Comenzó la casuística casi escolástica sobre aquellas dos preguntas. Cabía la sospecha de que fuesen del todo improvisadas puesto que desde el principio se daba por hecho que no habría votación. Las propias preguntas significaban que el Estado de derecho no podía aceptarlas, por el galimatías espontáneo o deliberado. Artur Mas tampoco había hablado del listón de participación ni qué porcentaje de votos zanjaba la cuestión. Una vez más, dominaba la confusión entre los deseos y las realidades. La Generalitat y los partidos afines a la consulta optaban por fomentar otra argumentación sobre el sexo de los ángeles.

Pero por unos pocos días, todo pasó a segundo plano, la economía, la educación, el estado de bienestar. Pocos no cayeron en la tentación de especular sobre el sentido de unas preguntas que, en sí mismas y por su eslabonamiento, eran un sinsentido. En general, al cruzar las encuestas se deducía lo obvio: había un contingente sustancial de votos para que Catalunya fuese un Estado pero luego no se daba la misma adhesión a una secesión de España.

 
¿Cómo obtener una respuesta clara si no era con otras preguntas? 
 

De modo que dedicamos unos días a barajar escenarios de participación, a escudriñar el despropósito de dos preguntas que no se sabía si reflejarían la voluntad general, a hacer proyecciones de voto, a vaticinar el volumen de la abstención.

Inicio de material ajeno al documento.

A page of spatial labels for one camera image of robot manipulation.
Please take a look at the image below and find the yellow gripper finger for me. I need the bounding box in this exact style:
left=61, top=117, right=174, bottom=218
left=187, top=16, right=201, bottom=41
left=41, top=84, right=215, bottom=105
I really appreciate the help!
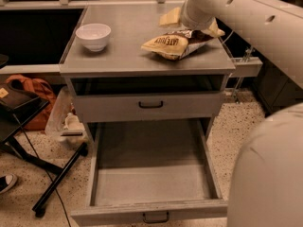
left=159, top=8, right=181, bottom=27

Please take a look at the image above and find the brown yellow chip bag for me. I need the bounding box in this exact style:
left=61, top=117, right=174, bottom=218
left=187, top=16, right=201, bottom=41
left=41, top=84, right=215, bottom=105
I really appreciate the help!
left=141, top=21, right=225, bottom=61

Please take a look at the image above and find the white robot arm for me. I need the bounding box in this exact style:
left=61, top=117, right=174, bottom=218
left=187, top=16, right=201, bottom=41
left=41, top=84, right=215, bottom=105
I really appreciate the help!
left=177, top=0, right=303, bottom=227

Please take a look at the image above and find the grey drawer cabinet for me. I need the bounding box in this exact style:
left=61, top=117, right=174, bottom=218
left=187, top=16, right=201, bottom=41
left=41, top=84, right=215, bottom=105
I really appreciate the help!
left=60, top=3, right=235, bottom=135

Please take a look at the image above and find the closed grey upper drawer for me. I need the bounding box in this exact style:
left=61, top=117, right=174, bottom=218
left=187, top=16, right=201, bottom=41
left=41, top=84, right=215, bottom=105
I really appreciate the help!
left=73, top=92, right=223, bottom=123

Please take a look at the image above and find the clear plastic bag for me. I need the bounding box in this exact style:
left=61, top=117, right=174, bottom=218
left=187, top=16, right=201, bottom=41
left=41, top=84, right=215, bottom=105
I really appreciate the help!
left=45, top=86, right=88, bottom=149

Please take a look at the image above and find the open grey bottom drawer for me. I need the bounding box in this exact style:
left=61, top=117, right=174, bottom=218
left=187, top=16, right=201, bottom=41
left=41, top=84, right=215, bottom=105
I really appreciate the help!
left=72, top=119, right=227, bottom=227

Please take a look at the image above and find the white ceramic bowl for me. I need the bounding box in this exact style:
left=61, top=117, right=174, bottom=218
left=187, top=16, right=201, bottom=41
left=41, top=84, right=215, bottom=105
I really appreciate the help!
left=76, top=24, right=112, bottom=52

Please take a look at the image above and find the metal diagonal rod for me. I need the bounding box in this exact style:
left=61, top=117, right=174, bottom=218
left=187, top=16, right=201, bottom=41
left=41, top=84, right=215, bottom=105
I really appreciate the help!
left=232, top=46, right=255, bottom=100

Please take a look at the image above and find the black table stand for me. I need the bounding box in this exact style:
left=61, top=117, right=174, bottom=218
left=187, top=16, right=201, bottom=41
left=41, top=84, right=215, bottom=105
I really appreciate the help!
left=0, top=54, right=89, bottom=218

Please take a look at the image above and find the black white sneaker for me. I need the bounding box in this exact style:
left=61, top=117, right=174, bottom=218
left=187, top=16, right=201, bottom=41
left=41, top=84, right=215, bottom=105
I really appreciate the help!
left=0, top=174, right=18, bottom=194

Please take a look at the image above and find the black floor cable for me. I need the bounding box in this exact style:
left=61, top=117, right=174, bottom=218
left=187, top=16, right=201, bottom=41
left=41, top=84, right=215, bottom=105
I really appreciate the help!
left=11, top=113, right=72, bottom=227

Luego, la efusión bajó de tono, el interés fue decayendo y ya llevamos meses sin oír ni leer nada sobre el referéndum y sus preguntas. Tras el impacto en el microcosmos político-mediático del nacionalismo, amplios sectores sociales fueron desinteresándose de la cuestión, porque lo que realmente les importaba eran las cosas de la vida.

Todo eso son síntomas de una efervescencia que oscila entre objetivos que no están claros y que no generan claros asentimientos. Lo mismo ocurrió con el debate sobre si una Catalunya independiente seguiría en la Unión Europea.

Ya solo se refiere a esta cuestión el ala freaki del independentismo. Ahora, por una temporada estaremos con las balanzas fiscales. Incluso Esperanza Aguirre ha dejado por un momento las sesiones del Tea Party para dar su no a la propuesta del ministro Montoro.